*Exercise objective:*
Beginning with the line that holds "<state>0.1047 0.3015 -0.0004", retype the rest of the listing exactly, last line included.

· · · · ·

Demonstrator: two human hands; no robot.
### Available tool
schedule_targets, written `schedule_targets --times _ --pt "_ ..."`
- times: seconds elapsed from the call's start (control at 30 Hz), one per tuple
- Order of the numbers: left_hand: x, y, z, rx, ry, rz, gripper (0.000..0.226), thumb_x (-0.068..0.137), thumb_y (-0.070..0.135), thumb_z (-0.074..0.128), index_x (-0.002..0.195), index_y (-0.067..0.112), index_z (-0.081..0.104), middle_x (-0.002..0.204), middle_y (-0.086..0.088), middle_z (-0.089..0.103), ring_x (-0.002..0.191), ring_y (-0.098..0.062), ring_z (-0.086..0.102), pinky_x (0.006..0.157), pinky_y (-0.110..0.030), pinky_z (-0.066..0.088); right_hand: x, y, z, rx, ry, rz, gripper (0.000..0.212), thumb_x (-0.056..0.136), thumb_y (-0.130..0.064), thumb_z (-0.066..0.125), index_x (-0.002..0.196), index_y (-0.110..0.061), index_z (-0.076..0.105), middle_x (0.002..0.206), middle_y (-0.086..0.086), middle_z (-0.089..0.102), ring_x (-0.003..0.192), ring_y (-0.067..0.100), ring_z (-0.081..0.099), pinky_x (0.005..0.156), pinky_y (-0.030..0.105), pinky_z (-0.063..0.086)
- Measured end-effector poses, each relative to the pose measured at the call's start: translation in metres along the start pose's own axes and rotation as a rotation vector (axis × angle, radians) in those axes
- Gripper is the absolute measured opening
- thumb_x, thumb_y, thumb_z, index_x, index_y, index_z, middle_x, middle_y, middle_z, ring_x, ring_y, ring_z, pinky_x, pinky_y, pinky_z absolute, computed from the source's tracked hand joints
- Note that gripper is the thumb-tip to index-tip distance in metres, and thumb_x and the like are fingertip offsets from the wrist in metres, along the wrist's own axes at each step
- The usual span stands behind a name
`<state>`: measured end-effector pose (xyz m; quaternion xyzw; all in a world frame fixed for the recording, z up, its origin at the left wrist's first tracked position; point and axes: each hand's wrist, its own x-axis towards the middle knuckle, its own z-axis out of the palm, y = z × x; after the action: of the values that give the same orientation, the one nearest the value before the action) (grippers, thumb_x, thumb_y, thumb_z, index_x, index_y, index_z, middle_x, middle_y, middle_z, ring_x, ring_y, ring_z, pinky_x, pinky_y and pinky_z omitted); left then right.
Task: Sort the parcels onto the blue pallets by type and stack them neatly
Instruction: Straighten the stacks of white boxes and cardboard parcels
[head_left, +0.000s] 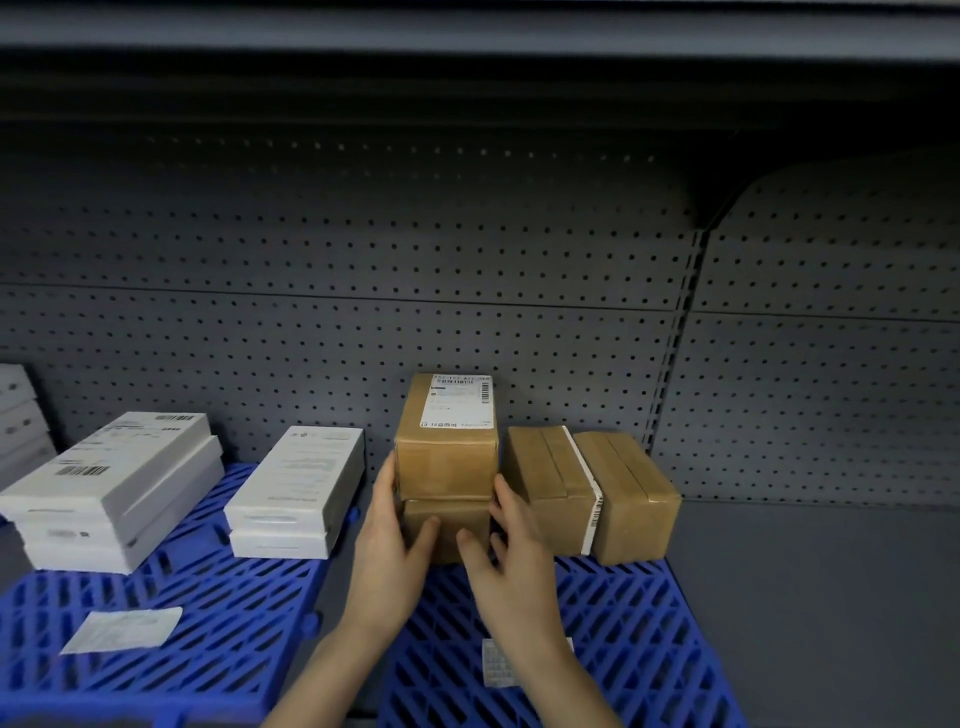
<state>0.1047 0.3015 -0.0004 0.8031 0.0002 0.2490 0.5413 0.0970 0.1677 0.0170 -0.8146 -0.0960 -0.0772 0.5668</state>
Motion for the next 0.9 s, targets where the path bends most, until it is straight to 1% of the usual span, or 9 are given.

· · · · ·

*Answer box:*
<state>0.1047 0.3015 -0.0004 0.8031 0.0002 0.2490 0.5413 0.0970 0.1677 0.0170 -0.8146 -0.0960 -0.0772 0.5668</state>
Motion for the next 0.9 s, targets where the path bends most, until it is straight to 1% of the usual span, or 9 are given.

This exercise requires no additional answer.